_TASK DIRECTIONS_
Search the material below for the word "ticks". Copy every line that has it.

_DATA EXCERPT_
★ ★ ★ ★

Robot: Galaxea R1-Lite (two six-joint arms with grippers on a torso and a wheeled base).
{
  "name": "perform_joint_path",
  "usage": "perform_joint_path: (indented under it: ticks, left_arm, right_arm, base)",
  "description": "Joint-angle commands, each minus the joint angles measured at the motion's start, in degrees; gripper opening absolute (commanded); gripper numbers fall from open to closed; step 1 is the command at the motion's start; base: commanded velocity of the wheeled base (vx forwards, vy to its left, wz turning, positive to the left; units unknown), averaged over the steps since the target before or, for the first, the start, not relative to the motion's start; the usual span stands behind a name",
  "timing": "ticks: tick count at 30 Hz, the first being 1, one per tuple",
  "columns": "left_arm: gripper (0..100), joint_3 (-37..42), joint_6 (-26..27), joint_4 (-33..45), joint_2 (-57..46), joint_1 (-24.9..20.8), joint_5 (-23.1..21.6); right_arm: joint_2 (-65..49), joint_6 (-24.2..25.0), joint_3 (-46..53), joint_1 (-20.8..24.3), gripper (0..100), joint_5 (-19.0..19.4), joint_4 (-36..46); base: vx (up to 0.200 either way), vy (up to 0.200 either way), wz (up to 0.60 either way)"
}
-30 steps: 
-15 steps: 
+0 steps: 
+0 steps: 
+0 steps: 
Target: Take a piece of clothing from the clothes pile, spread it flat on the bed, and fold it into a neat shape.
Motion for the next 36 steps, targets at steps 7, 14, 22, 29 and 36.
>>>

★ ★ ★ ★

_REPLY_
  "usage": "perform_joint_path: (indented under it: ticks, left_arm, right_arm, base)",
  "timing": "ticks: tick count at 30 Hz, the first being 1, one per tuple",

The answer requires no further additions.